*** Block opens ***

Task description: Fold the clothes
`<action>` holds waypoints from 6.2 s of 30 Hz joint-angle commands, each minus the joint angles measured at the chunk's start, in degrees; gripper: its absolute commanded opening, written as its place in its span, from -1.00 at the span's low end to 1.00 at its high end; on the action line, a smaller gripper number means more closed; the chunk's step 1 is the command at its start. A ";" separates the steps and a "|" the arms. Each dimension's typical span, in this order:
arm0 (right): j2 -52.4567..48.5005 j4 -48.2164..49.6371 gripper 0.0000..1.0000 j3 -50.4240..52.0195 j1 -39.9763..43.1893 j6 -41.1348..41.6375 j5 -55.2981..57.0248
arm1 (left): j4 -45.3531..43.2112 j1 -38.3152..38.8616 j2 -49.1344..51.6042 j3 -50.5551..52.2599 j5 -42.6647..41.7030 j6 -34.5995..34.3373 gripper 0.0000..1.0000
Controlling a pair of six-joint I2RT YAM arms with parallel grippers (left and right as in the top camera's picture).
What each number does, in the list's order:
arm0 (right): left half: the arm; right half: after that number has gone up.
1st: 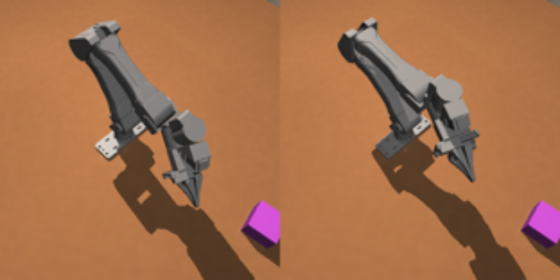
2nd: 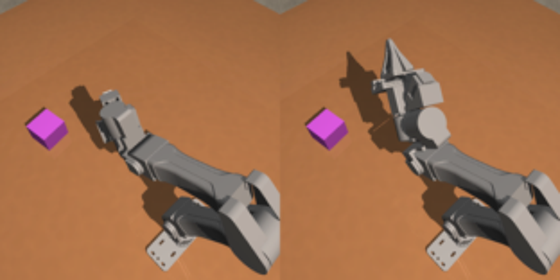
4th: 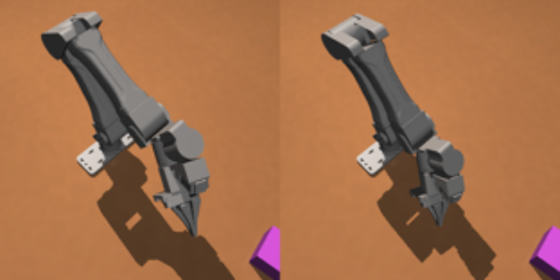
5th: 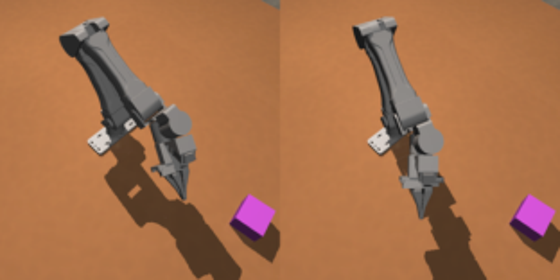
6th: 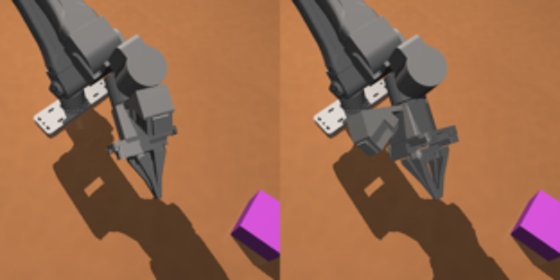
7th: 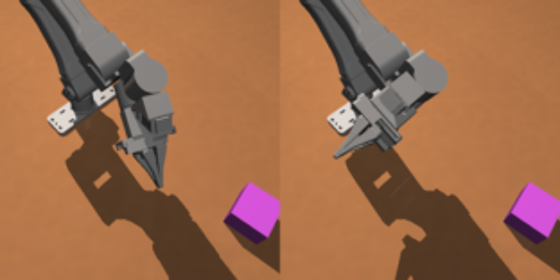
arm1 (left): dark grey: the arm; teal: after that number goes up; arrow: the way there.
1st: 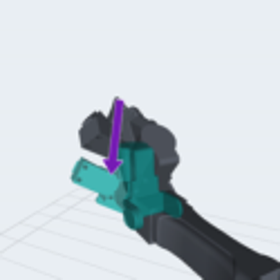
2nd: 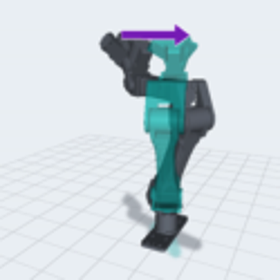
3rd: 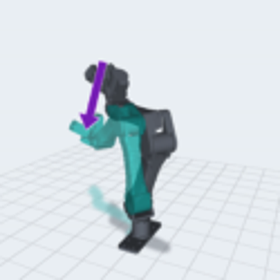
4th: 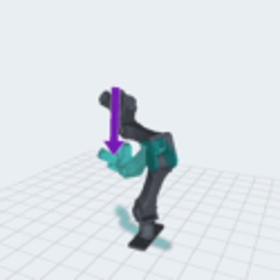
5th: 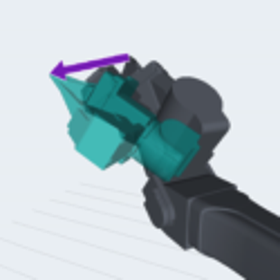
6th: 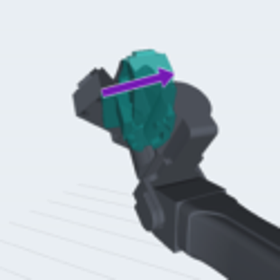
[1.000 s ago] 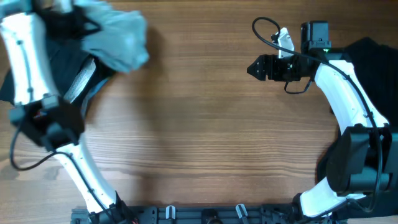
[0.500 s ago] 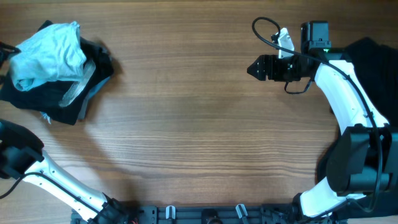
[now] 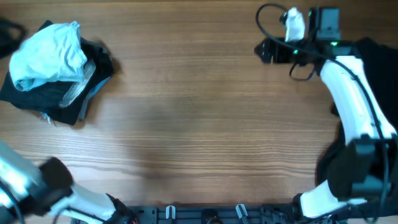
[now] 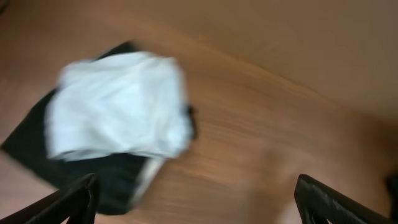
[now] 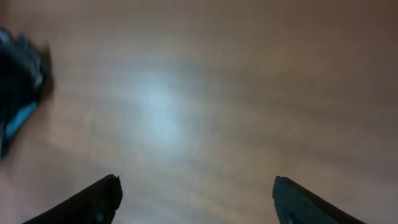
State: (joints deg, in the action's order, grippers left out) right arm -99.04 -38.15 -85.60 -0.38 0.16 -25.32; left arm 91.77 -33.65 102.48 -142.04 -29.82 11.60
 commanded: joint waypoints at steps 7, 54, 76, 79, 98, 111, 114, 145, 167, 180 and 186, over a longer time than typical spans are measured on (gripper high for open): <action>22.08 -5.07 0.99 -4.09 -0.39 0.13 3.02 | 4.72 28.06 -14.80 0.57 27.89 -13.94 1.00; 65.90 5.16 0.99 31.67 -0.39 16.79 33.20 | 4.70 36.65 -41.53 0.55 36.96 -16.79 1.00; 98.88 38.03 0.99 84.43 -0.28 59.17 36.06 | 4.70 36.65 -41.53 0.55 36.96 -16.81 1.00; 98.88 39.71 1.00 85.33 -0.28 71.54 35.63 | 4.70 36.65 -41.53 0.55 36.96 -16.81 1.00; 98.36 39.50 0.99 85.29 -0.28 117.90 36.22 | 4.70 36.65 -41.53 0.55 36.96 -16.79 1.00; 93.57 41.77 0.99 85.29 -0.28 29.51 29.70 | 4.70 36.65 -41.53 0.55 36.96 -16.81 1.00; 93.57 39.39 0.99 85.29 -0.28 12.87 28.57 | 4.70 36.65 -41.53 0.55 36.96 -16.81 1.00; 98.90 56.72 0.99 85.31 -2.40 9.66 34.84 | 4.70 36.65 -41.53 0.55 36.96 -16.81 1.00; 98.82 38.84 0.99 85.31 4.96 8.96 16.50 | 4.70 36.65 -41.53 0.55 36.96 -16.81 1.00; 98.77 38.84 0.99 85.31 4.96 9.01 16.52 | 4.70 36.65 -41.53 0.55 36.96 -16.81 1.00; 98.77 38.84 0.99 85.31 4.96 8.96 16.50 | 4.70 36.65 -41.53 0.55 36.96 -16.81 1.00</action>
State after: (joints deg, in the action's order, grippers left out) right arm -0.62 0.43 -0.36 4.29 7.97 -7.92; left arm 96.51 2.66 60.88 -141.49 6.42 -4.25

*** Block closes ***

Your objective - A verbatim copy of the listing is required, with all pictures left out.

Response to this exercise -
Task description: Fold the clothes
`<action>` holds waypoints from 6.2 s of 30 Hz joint-angle commands, each minus the joint angles measured at the chunk's start, in degrees; gripper: its absolute commanded opening, written as its place in its span, from -1.00 at the span's low end to 1.00 at its high end; on the action line, a smaller gripper number means more closed; the chunk's step 1 is the command at its start. A ";" separates the steps and a "|" the arms. Each dimension's typical span, in this order:
arm0 (right): j2 -52.4567..48.5005 j4 -48.2164..49.6371 gripper 0.0000..1.0000 j3 -50.4240..52.0195 j1 -39.9763..43.1893 j6 -41.1348..41.6375 j5 -55.2981..57.0248
arm1 (left): j4 -45.3531..43.2112 j1 -38.3152..38.8616 j2 -49.1344..51.6042 j3 -50.5551..52.2599 j5 -42.6647..41.7030 j6 -34.5995..34.3373 gripper 0.0000..1.0000
Controlling a pair of six-joint I2RT YAM arms with parallel grippers (left and right as in the top camera's picture).
What each number does, in the list's order:
arm0 (right): left half: the arm; right half: after that number has gone up.
1st: 
2nd: 
4th: 
5th: 
6th: 
7th: 
arm1 (left): dark grey: the arm; teal: after that number goes up; arrow: the way there.
1st: 
2nd: 
3rd: 
4th: 
5th: 
6th: 
[1.000 s ago] 
[0.500 s ago] 
[now] 
[now] 
[now] 
State: (joints deg, in the action's order, grippers left out) right arm -99.04 -38.15 -85.60 -0.38 0.16 -25.32; left arm 91.77 -33.65 102.48 -142.04 -29.82 11.60
 commanded: joint waypoints at steps 7, 54, 76, 79, 98, 111, 114, 145, 167, 180 and 186, over a longer time than typical spans are measured on (gripper high for open): <action>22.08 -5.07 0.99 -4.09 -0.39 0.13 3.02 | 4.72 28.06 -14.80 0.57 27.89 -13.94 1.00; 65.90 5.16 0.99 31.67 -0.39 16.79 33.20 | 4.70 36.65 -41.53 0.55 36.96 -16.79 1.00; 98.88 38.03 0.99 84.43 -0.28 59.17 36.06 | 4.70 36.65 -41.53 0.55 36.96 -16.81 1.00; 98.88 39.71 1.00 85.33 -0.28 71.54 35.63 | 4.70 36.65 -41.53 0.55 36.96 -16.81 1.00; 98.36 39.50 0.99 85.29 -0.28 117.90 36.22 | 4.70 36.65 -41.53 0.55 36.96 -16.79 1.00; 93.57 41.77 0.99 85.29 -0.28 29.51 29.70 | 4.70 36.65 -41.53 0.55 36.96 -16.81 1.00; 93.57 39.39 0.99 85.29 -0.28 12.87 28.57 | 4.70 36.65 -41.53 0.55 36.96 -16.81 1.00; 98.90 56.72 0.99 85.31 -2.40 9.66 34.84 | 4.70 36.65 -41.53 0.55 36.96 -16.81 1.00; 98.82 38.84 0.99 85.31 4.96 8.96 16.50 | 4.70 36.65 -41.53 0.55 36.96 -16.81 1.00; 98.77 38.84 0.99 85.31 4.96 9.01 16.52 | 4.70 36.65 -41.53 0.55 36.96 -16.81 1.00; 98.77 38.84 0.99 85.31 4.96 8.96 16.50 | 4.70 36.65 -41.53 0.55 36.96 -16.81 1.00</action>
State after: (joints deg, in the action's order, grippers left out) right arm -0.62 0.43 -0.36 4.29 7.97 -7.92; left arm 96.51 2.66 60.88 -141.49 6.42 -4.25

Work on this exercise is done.